Investing is a skill that, like any other, requires patience and practice. Given enough time, anyone can learn to evaluate businesses and pick good stocks, and anyone can apply that knowledge to become a stock market millionaire.

Let me be clear: Readers looking for get-rich-quick schemes will not find any here. Moneymaking strategies that seem too good to be true usually are, and dabbling in day trading often ends in disaster. The truth is the path to stock market riches is paved with boring but sensible decisions.

Here are three secrets of stock market millionaires.

Rolled dollars arranged as an upward trending bar chart.

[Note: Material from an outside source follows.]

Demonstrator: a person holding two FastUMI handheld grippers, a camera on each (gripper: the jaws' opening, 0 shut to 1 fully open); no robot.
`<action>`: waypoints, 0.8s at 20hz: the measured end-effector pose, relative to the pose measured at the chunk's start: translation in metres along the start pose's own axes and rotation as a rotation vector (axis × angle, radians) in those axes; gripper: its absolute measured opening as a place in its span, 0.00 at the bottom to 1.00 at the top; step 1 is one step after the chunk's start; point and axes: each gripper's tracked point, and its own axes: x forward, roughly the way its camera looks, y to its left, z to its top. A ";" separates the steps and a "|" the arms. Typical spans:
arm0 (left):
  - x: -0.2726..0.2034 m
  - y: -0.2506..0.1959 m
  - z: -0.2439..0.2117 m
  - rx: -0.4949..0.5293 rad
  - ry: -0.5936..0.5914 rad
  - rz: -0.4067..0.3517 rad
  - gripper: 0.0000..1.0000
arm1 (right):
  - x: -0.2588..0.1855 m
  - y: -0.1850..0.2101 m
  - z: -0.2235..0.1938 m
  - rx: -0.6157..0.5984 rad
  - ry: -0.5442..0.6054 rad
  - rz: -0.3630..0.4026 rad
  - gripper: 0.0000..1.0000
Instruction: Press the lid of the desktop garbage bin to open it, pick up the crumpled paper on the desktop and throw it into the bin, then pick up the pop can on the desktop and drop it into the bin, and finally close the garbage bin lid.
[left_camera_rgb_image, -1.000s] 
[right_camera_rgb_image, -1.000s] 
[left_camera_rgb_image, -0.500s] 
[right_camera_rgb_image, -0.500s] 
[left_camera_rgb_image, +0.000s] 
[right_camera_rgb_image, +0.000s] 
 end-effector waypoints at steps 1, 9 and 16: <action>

Image source: Getty Images.

1. Stock market millionaires make ordinary, easy decisions like buying an S&P 500 index fund

Warren Buffett is one of the most successful investors in American history. Since he took control of Berkshire Hathaway in 1965, the stock has compounded twice as fast as the S&P 500, and Buffett himself has amassed a personal fortune that exceeds $110 billion. That success is a product of his patient, value-oriented investment philosophy.

Contrary to popular misconception, investors need neither moonshot stocks nor a profound intellect to become stock market millionaires. "It is not necessary to do extraordinary things to get extraordinary results," according to Buffett. "You don't need to be a rocket scientist. Investing is not a game where the guy with the 160 IQ beats the guy with the 130 IQ."

Instead, Buffett believes investors can make millions by consistently doing ordinary, everyday things very well. That means regularly investing money in competitively advantaged businesses that trade at reasonable valuations and holding those stocks for as long as the underlying businesses remain attractive.

Alternatively, Buffett has often recommended an S&P 500 index fund as the best option for many investors, simply because most people are unwilling to do the requisite research when buying individual stocks. That strategy has "boring" written all over it, but it works. The S&P 500 returned 10.16% annually over the last three decades. At that pace, $100 invested weekly would have grown into $1 million.

2. Stock market millionaires abstain from market timing in favor of long-term thinking

Peter Lynch managed the Magellan Fund at Fidelity between 1977 and 1990. He earned a return of 29.2% annually during that 13-year stint, more than doubling the performance of the S&P 500. So successful was Lynch that he retired at age 46 and his net worth is currently estimated at $450 million.

Lynch had a simple philosophy: Investors should only buy a stock when they understand the business, and only when they have enough conviction to hold the stock in all market environments. Drawdowns are unavoidable, and even the best investors lose money. "When I ran Magellan Fund, the market had nine declines of 10 percent or more," Lynch once noted. "I had a perfect record. All nine times, my fund went down."

Even so, he was pointedly opposed to market-timing strategies. "Far more money has been lost by investors preparing for corrections or trying to anticipate corrections than has been lost in the corrections themselves," according to Lynch. "People who exit the stock market to avoid a decline are odds-on favorites to miss the next rally."

Lynch became a stock market millionaire many times over, and he did so despite being invested during multiple corrections, bear markets, and recessions. His success is proof that a buy-and-hold strategy has merit.

3. Stock market millionaires focus on valuation, and they buy stocks when the market declines

Shelby Davis lacks the renown of Buffett and Lynch, but his accomplishments as an investor are no less impressive. In fact, Davis may be the more inspirational figure. Whereas Buffett bought his first stock at age 11, and Lynch started investing as a college student, Davis didn't put a dime into the market until age 38. Yet he achieved exceptional results.

Specifically, Davis put $50,000 into the stock market in 1947. He bought reasonably priced stocks (especially insurance stocks) and invested with a long-term mindset. His portfolio was worth $900 million when he died in 1994, meaning his money compounded at 23% annually over 47 years.

Davis achieved those results despite battling eight bear markets and eight recessions. In fact, he viewed those drawdowns as buying opportunities. "You make most of your money in a bear market, you just don't realize it at the time," he once said. "A down market lets you buy more shares in great companies at favorable prices."

Additionally, Davis paid a great deal of attention to valuation, because "no business is attractive at any price." Some investors tell themselves it's OK to ignore valuation when buying shares of excellent businesses. But apply that logic to other aspects of life. Would it make sense to shop at a store or dine at a restaurant that might charge any price? Of course not.